Возле Мирабо собрались его друзья; он попросил г-на Фрошо приподнять ему голову и в тот момент, когда тот оказывал ему эту услугу, промолвил:

— Хотел бы я иметь возможность оставить ее тебе в наследство.

Мысль о государственных делах преследовала его неотступно; подобно Карлу Великому, который проливал слезы, предвидя нашествие норманнов, Мирабо стонал, угадывая намерения Англии.

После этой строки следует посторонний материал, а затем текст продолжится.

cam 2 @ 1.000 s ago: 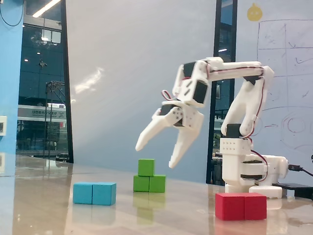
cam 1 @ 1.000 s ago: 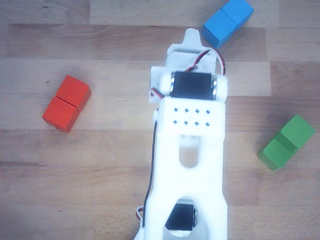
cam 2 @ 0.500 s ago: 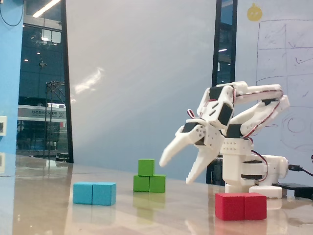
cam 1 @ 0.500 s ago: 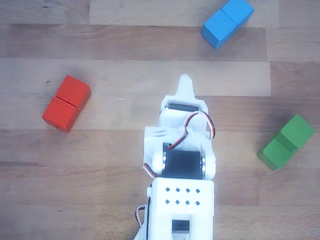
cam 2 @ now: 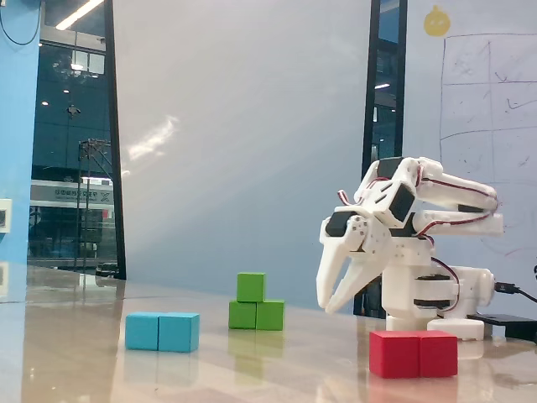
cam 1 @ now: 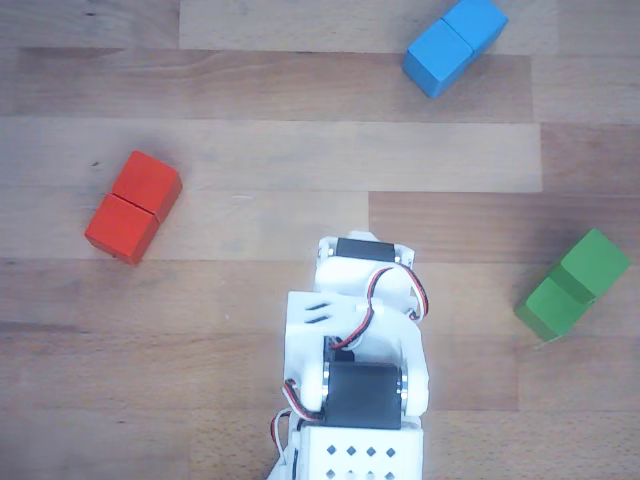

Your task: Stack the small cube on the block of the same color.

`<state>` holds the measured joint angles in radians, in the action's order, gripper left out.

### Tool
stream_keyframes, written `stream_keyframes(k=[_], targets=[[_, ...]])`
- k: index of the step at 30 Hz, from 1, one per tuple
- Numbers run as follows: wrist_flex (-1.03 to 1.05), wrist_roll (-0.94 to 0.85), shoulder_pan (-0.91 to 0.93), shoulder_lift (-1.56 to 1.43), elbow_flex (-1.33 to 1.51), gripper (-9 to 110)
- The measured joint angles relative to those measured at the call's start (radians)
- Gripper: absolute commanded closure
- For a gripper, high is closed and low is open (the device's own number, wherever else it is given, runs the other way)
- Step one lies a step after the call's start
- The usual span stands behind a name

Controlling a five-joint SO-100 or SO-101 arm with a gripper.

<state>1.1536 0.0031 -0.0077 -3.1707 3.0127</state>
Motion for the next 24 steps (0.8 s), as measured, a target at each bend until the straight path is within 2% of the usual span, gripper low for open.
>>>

— Питт, — сказал он, — это министр, занятый лишь приготовлениями; он управляет при помощи угроз, а не благодаря решительным действиям. О, будь я еще жив, я, надо полагать, доставил бы ему немало хлопот!

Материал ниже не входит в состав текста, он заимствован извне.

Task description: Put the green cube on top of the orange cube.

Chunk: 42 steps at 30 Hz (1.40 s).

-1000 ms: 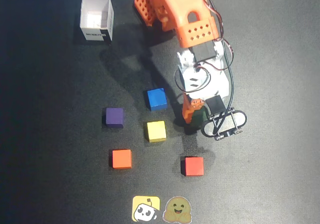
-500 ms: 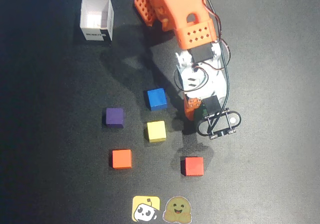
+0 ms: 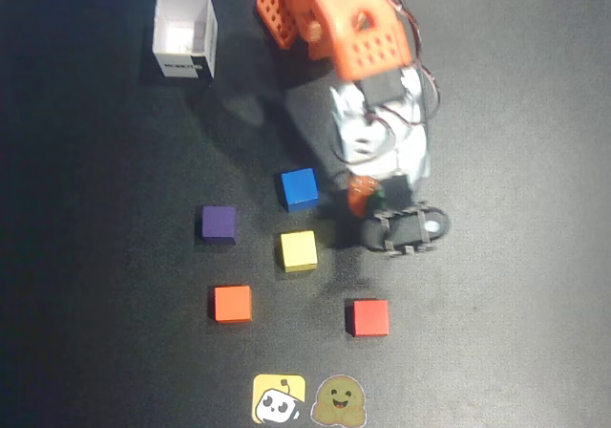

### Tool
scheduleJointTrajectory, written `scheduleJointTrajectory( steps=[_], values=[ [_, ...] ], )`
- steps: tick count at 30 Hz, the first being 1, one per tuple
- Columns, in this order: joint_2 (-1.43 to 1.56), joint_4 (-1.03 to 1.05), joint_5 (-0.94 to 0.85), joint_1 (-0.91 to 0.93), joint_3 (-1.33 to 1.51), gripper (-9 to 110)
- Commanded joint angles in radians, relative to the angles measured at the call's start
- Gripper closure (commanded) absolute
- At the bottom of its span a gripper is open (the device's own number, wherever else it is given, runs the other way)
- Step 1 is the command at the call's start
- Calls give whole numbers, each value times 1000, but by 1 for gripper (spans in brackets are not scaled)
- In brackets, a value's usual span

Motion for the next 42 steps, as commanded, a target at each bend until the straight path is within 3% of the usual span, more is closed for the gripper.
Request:
scheduleJointTrajectory(
  steps=[1, 16, 34, 42],
  values=[
    [75, 81, 6, 46, -91, 101],
    [158, 186, -101, 307, -179, 101],
    [133, 178, -104, 417, -219, 101],
    [34, 196, -52, 457, -374, 101]
  ],
)
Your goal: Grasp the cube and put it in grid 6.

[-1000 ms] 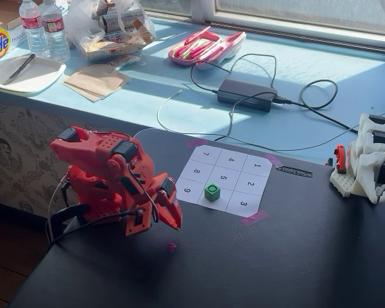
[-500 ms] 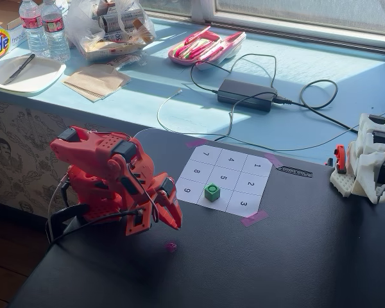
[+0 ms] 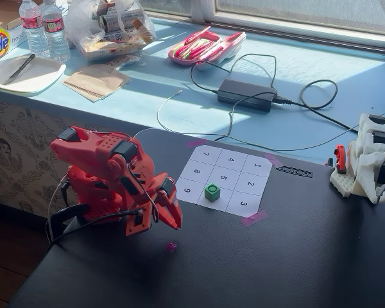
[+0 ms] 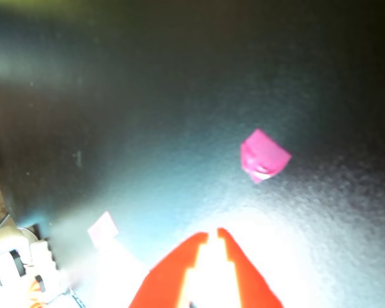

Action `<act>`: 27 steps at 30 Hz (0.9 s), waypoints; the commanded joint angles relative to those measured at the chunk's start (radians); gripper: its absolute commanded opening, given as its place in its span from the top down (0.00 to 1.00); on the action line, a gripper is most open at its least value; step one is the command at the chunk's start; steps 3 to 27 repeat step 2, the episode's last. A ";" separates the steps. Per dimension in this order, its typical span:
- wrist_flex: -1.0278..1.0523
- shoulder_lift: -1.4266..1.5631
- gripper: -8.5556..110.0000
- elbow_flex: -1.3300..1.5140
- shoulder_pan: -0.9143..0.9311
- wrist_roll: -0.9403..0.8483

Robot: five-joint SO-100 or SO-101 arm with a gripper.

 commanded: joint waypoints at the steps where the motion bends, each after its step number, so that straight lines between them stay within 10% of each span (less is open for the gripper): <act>1: -0.017 0.006 0.93 0.048 -0.006 -0.009; 27: -0.017 0.006 0.93 0.048 -0.006 -0.009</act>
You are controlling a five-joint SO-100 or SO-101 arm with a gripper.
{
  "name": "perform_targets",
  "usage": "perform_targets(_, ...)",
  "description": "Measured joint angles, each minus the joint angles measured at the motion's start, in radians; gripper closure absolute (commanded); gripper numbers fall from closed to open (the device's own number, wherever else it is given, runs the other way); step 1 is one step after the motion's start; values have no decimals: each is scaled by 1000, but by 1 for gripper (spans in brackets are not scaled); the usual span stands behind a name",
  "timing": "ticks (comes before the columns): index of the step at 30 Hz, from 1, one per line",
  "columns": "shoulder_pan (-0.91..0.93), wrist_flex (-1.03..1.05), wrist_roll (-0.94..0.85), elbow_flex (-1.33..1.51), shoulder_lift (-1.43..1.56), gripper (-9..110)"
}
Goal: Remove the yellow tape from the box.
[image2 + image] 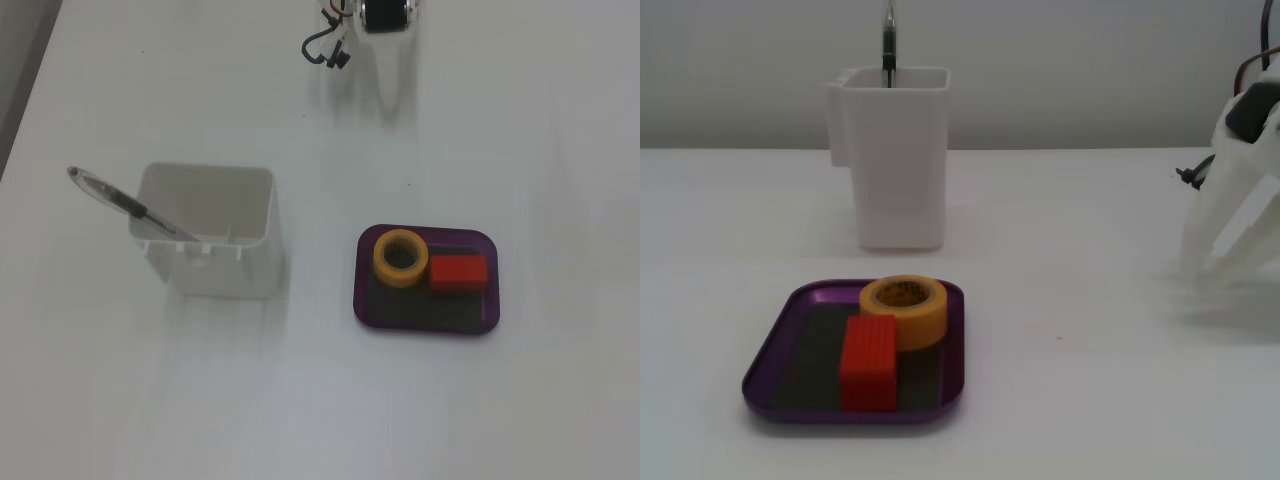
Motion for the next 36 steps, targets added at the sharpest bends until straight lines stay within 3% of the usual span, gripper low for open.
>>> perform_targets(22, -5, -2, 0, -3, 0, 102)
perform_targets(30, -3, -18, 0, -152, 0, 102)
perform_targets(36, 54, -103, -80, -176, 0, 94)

В полдень 1 апреля Мирабо решил составить завещание.

— У меня много долгов, — промолвил он, обращаясь к г-ну Фрошо, — так много, что я не знаю и половины их! Тем не менее, — добавил он, — у меня есть несколько обязательств, повелительных для моей совести и дорогих для моего сердца.

Несколько минут спустя г-н Фрошо передал его слова графу де Ла Марку, явившемуся как раз в этот момент.

— Скажите ему, — ответил граф де Ла Марк, — что, если его наследства недостаточно, я все возьму на себя. Все завещательные отказы, какие он пожелает поручить мне, будут добросовестно исполнены.

И, когда г-н Фрошо пожал ему руку, он добавил:

— Черт побери! Так у него будет по крайней мере еще одна приятная минута.

Второго апреля, едва наступил рассвет, Мирабо велел распахнуть окно и, поскольку Кабанис отважился на какие-то возражения, промолвил:

— Друг мой, сегодня я умру, а когда для человека наступает такая минута, ему остается лишь одно: умаститься благовониями, надеть на голову венок из цветов и окружить себя звуками музыки, чтобы по возможности приятнее вступить в сон, от которого не пробуждаются.

С этими словами он позвал своего камердинера, который незадолго до этого тоже довольно тяжело занемог.

— Ну как ты себя сегодня чувствуешь, бедняга Тейш? — спросил его Мирабо.

— Ах, сударь, — ответил камердинер, — хотел бы я, чтобы вы были на моем месте.

— Ну а я, Тейш, — после минутного размышления произнес больной, — нисколько не хотел бы, чтобы ты оказался на моем. Ну же, побрей меня, друг мой.

В это мгновение луч только что поднявшегося солнца заиграл на его изголовье.

— Если ты и не сам Господь, — сказал он, обращаясь к небесному гостю, — то, по крайней мере, его двоюродный брат.

И тогда началась последняя беседа Мирабо с двумя его друзьями, Ла Марком и Кабанисом: она состояла из трех частей и длилась три четверти часа.

Первая часть касалась его личных дел.